Readers should be aware that there might not be any significant temporal structural information to leverage. In such cases, the i.i.d. model from Chapter 3 would suffice. In fact, this is partly supported by the exploratory data analysis in Section 2.4 of Chapter 2, where the autocorrelation of the returns appears to be insignificant. Ultimately, this depends on the nature of the data and, specifically, on the frequency of the data observations.

### 4.3.1 Moving average (MA)

Inspired by the i.i.d. model for the returns \(x_t = \mu + \epsilon_t\) in (3.1), the simplest way to estimate \(\mu\) is by taking the average of several observations in order to reduce the effect of the noise or innovation component \(\epsilon_t.\)

The *moving average* (MA) of order \(q\), denoted by MA\((q)\), is
\[\begin{equation}
\hat{x}_t = \frac{1}{q}\sum_{i=1}^q x_{t-i},
\tag{4.3}
\end{equation}\]
where \(q\) denotes the lookback and determines the amount of averaging. Since this sample mean is computed for each value of \(t\) on a rolling-window basis, it is also commonly referred to as *rolling means*. A non-causal variation (appropriate for smoothing but not for forecasting) considers a centered version of the moving average, by using past and future samples around \(x_t\).

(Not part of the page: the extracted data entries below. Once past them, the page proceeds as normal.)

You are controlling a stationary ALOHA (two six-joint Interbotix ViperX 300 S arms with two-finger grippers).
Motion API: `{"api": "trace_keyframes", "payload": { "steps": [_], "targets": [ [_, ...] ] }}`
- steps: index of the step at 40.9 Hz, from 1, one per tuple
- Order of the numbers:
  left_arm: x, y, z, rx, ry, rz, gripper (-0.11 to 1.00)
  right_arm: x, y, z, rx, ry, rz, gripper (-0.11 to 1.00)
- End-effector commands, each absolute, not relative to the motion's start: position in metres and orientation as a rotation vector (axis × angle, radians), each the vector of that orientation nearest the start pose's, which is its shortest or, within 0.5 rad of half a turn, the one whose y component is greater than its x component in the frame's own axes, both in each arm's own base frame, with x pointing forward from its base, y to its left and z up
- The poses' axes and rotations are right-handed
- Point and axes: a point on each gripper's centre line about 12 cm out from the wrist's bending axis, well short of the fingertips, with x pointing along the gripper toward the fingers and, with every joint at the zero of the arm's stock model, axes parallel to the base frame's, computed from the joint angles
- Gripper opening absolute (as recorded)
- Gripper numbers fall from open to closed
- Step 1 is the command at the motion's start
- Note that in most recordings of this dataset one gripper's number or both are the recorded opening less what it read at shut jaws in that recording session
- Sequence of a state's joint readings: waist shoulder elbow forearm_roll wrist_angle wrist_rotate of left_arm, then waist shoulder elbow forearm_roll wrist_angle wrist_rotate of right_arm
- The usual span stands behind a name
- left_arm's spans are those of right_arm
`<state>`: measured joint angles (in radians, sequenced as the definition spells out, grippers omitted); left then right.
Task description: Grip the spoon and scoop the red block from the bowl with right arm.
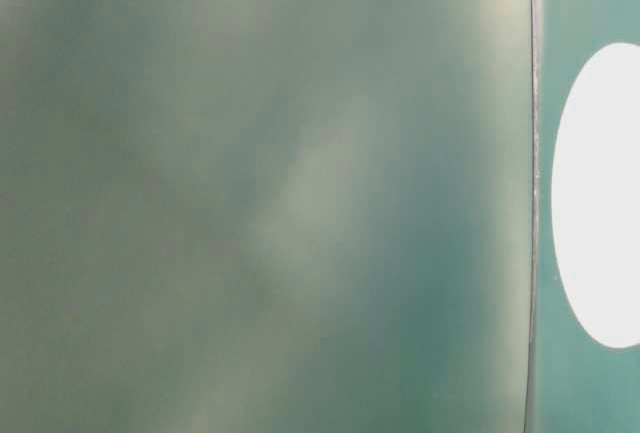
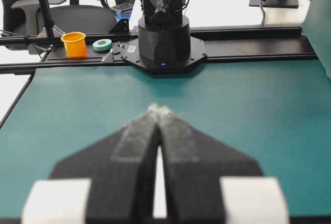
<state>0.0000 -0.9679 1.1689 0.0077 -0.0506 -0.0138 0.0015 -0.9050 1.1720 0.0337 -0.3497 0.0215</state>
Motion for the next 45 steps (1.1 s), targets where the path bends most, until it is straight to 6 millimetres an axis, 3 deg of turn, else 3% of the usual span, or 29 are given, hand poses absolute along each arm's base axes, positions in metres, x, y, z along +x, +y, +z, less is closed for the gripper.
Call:
{"api": "trace_keyframes", "payload": {
  "steps": [1, 14, 25, 31, 45],
  "targets": [
    [0.2, 0.0, 0.278, -0.006, 0.141, -0.001, 0.0, 0.21, -0.001, 0.295, 0.058, -0.098, -0.007, 0.0],
    [0.198, 0.0, 0.267, -0.003, 0.235, 0.001, 0.0, 0.21, -0.001, 0.292, 0.058, -0.075, -0.007, 0.03],
    [0.197, 0.003, 0.265, -0.005, 0.255, 0.018, 0.0, 0.209, -0.001, 0.292, 0.058, -0.071, -0.007, 0.35],
    [0.196, 0.006, 0.262, -0.006, 0.284, 0.03, 0.0, 0.209, -0.001, 0.291, 0.058, -0.06, -0.007, 0.46],
    [0.195, 0.009, 0.259, 0.004, 0.304, 0.045, 0.0, 0.208, -0.001, 0.277, 0.057, -0.008, -0.007, 0.49]
  ]
}}
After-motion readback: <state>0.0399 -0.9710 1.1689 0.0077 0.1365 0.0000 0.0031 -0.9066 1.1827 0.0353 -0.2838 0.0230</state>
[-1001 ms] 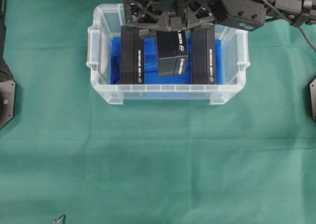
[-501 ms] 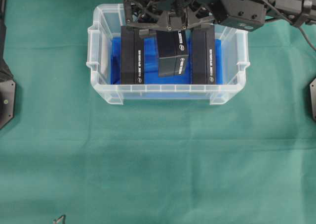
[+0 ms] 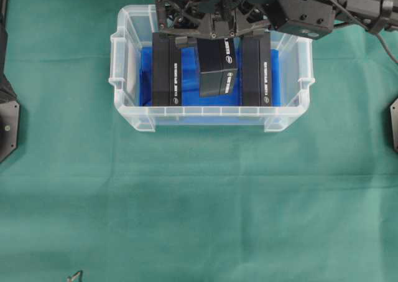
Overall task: Take the box out of the case with the right arm.
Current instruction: 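Lift the middle box up out of the case with the right gripper, then carry the box toward the front and lower it onto the cloth, then open the right gripper and withdraw it to the right, then move the right gripper back over the case toward the left box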
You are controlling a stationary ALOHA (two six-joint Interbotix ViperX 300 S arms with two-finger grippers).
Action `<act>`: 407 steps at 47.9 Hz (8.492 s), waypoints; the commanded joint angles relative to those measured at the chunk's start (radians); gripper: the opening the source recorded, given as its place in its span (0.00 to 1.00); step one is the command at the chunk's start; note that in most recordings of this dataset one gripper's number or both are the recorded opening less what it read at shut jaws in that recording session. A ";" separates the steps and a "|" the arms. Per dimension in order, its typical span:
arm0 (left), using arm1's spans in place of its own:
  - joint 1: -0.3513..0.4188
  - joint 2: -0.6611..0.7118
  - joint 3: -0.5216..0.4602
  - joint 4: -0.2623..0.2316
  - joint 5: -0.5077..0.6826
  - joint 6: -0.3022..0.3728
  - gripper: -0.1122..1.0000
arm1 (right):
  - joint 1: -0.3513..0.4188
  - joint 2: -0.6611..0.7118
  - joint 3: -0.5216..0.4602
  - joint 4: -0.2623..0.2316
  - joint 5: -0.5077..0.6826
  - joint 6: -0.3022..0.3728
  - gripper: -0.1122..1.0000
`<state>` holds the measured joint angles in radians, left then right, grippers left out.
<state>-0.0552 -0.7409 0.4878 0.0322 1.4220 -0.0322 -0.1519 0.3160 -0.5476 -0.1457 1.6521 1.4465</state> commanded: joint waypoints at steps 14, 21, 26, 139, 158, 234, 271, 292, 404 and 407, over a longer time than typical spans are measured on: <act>0.005 0.003 -0.026 0.002 -0.003 0.002 0.12 | 0.066 -0.066 -0.038 -0.026 0.008 0.058 0.70; 0.003 0.002 -0.026 0.002 -0.003 0.002 0.12 | 0.118 -0.066 -0.046 -0.044 0.011 0.104 0.70; 0.003 0.002 -0.026 0.002 -0.003 0.002 0.12 | 0.158 -0.066 -0.052 -0.052 0.020 0.141 0.70; 0.003 0.003 -0.026 0.002 -0.003 0.002 0.12 | 0.437 0.029 0.259 -0.008 -0.225 0.554 0.70; 0.005 0.003 -0.025 0.003 -0.003 0.002 0.12 | 0.440 0.029 0.417 0.009 -0.417 0.618 0.70; 0.005 0.003 -0.028 0.002 -0.005 -0.002 0.12 | 0.440 -0.083 0.252 -0.018 -0.209 0.571 0.93; 0.003 0.002 -0.026 0.002 -0.005 -0.003 0.12 | 0.454 -0.210 0.391 0.020 -0.149 0.543 0.91; 0.005 0.000 -0.026 0.002 -0.003 0.000 0.12 | 0.528 -0.506 0.718 0.025 -0.166 0.620 0.91; 0.003 0.002 -0.028 0.002 -0.005 0.002 0.12 | -0.115 -0.753 0.965 0.015 -0.236 -0.074 0.91; 0.003 0.002 -0.026 0.002 -0.003 0.002 0.12 | -0.112 -0.730 0.945 0.020 -0.252 -0.074 0.91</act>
<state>-0.0537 -0.7424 0.4863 0.0322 1.4220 -0.0307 -0.2669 -0.4295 0.4403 -0.1304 1.4220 1.3714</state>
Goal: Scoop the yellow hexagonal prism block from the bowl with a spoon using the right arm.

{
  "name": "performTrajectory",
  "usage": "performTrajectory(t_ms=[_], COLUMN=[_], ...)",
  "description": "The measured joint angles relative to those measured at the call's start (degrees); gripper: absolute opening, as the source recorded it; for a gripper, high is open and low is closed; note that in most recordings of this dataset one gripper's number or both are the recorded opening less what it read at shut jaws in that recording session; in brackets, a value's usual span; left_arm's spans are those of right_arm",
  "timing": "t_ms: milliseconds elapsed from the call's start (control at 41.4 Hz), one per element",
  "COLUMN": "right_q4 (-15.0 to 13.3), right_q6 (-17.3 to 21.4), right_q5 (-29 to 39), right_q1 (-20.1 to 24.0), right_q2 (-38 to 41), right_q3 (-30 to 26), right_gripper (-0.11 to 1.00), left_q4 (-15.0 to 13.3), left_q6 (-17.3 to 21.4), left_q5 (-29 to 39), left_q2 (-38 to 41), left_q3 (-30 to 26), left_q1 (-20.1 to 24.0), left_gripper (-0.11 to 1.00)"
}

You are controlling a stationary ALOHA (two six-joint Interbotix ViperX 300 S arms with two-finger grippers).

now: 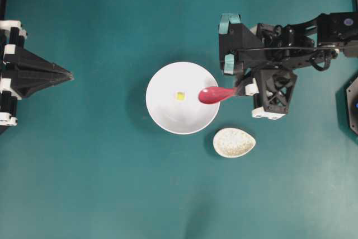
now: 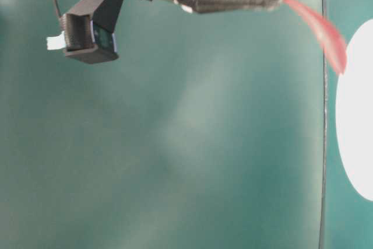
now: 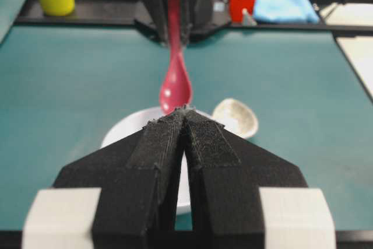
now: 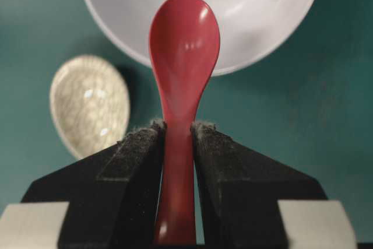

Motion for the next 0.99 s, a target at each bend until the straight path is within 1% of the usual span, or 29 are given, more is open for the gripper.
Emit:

Observe that, under the i.i.d. model \(x_t = \mu + \epsilon_t\), the moving average is indeed estimating \(\mu\) by averaging the noise: \[ \hat{x}_t = \mu + \frac{1}{q}\sum_{i=1}^q \epsilon_{t-i}, \] where the averaged noise component has a variance reduced by a factor of \(q\). If, instead of the i.i.d. model, \(\mu_t\) is allowed to change over time, the effect of the moving average is to approximate this slowly changing value.

It is insightful to explore the interpretation of the moving average on the log-returns from the perspective of log-prices. Using \(x_t = y_t - y_{t-1}\), the moving average in (4.3) can be rewritten as \[ \hat{x}_t = \frac{1}{q} (y_{t-1} - y_{t-q-1}). \] This shows that it is effectively computing the trend of the log-prices in the form of a slope.

Alternatively, the moving average operation can be implemented on the log-prices instead of log-returns: \[\begin{equation} \hat{y}_t = \frac{1}{q}\sum_{i=1}^q y_{t-i}. \tag{4.4} \end{equation}\]

This is widely employed in the context of “charting” or “technical analysis” (Malkiel, 1973), where it is typically performed directly on the prices \(p_t\) (without the log operation). However, this does not seem to have any solid mathematical foundation apart from the visual interpretation of “smoothing” the noisy time series.

Figure 4.3 illustrates the effect of forecasting via moving averages performed on the log-prices and log-returns. As expected from the theoretical analysis, the MA on the log-prices is much worse, albeit being widely used in the “charting” community. Note that the difference of using prices instead of log-prices or using returns instead of log-returns is insignificant and not reported. Table 4.1 reports the mean squared error of the forecasting and it shows that, again, averaging the log-returns makes more sense (the lookback value \(q\) can be more carefully selected for improved performance).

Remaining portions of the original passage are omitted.